Talia Bauer: “We are at Trump Tower. We are on the fifth floor in—I’m not sure what this pavilion is called, but it was a space that was designated as like a free speech area of some sort. So we’re here kind of like in the belly of the beast talking about like what this horrible space represents in terms of 45 and in terms of capitalism and in terms of like huge wealth disparity in New York. And so we’re kind of taking it over ourselves.”
Meanwhile, NPR faced an outburst of online protests from Trump supporters on July 4th, after NPR tweeted out the entire Declaration of Independence—and people mistook the document and thought NPR was calling for an armed insurrection against President Trump.
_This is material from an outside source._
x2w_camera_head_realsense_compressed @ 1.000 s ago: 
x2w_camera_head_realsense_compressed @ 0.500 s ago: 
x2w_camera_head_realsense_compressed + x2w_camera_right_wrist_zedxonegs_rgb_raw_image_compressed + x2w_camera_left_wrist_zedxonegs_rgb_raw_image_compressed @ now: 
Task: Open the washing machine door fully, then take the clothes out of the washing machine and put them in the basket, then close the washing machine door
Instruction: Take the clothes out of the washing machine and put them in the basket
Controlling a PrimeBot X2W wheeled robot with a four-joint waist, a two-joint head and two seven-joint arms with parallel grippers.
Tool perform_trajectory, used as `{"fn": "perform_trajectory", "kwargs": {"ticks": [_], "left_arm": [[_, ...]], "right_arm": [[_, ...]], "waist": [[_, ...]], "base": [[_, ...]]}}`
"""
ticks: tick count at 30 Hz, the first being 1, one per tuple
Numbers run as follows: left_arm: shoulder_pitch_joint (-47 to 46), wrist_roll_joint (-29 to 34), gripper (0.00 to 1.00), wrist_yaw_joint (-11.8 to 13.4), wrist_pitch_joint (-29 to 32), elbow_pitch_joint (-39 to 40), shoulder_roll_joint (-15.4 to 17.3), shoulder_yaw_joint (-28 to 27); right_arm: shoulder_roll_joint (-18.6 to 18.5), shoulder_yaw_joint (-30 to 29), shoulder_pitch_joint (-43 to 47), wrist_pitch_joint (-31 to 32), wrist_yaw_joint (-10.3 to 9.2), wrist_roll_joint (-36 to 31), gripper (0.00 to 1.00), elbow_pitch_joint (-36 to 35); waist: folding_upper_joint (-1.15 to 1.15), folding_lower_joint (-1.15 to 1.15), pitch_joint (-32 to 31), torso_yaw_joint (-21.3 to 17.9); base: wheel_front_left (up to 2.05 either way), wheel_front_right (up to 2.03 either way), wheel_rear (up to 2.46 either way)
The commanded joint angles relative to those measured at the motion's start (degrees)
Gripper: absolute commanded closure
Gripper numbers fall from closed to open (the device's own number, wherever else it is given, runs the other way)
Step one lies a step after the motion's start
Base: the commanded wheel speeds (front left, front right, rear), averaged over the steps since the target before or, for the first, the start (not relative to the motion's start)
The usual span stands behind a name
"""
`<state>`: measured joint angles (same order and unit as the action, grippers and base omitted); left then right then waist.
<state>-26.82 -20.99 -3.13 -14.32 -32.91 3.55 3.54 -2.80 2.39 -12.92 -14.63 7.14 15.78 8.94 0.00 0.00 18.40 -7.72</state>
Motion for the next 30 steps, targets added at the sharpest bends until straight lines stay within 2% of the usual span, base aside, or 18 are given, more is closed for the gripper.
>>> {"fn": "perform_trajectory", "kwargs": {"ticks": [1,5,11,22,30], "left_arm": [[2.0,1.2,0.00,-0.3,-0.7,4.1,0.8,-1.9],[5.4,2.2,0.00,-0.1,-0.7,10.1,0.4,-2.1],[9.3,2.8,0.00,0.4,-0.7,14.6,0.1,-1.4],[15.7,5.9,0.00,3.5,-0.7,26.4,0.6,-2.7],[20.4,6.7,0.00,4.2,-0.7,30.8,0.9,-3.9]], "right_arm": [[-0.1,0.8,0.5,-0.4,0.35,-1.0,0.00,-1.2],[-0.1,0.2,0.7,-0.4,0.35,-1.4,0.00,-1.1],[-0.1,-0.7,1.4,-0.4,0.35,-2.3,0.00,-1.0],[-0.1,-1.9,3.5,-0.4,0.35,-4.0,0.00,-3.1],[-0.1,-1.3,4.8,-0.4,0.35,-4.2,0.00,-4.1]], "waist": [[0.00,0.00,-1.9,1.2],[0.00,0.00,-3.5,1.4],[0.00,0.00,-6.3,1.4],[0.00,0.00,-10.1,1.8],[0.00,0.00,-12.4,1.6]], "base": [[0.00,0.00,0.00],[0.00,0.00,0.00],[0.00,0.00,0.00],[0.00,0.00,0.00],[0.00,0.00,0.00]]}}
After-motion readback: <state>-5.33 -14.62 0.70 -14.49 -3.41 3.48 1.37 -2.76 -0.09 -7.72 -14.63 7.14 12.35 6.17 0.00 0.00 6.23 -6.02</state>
In response to NPR’s tweet of the line “it is the Right of the People to alter or to abolish it, and to institute new Government,” one Trump supporter replied, “So, NPR is calling for revolution. Interesting way to condone the violence while trying to sound 'patriotic.' Your implications are clear.” This Twitter user later apologized, writing, “I was terribly stupid for this comment.”
And New Jersey Governor Chris Christie sparked massive outrage over the July 4th holiday after a photographer for The Star-Ledger caught him sunbathing on a public beach that Christie’s budget shutdown had closed to the public. As a result, Christie and his family had the entire 10-mile-long beach to themselves.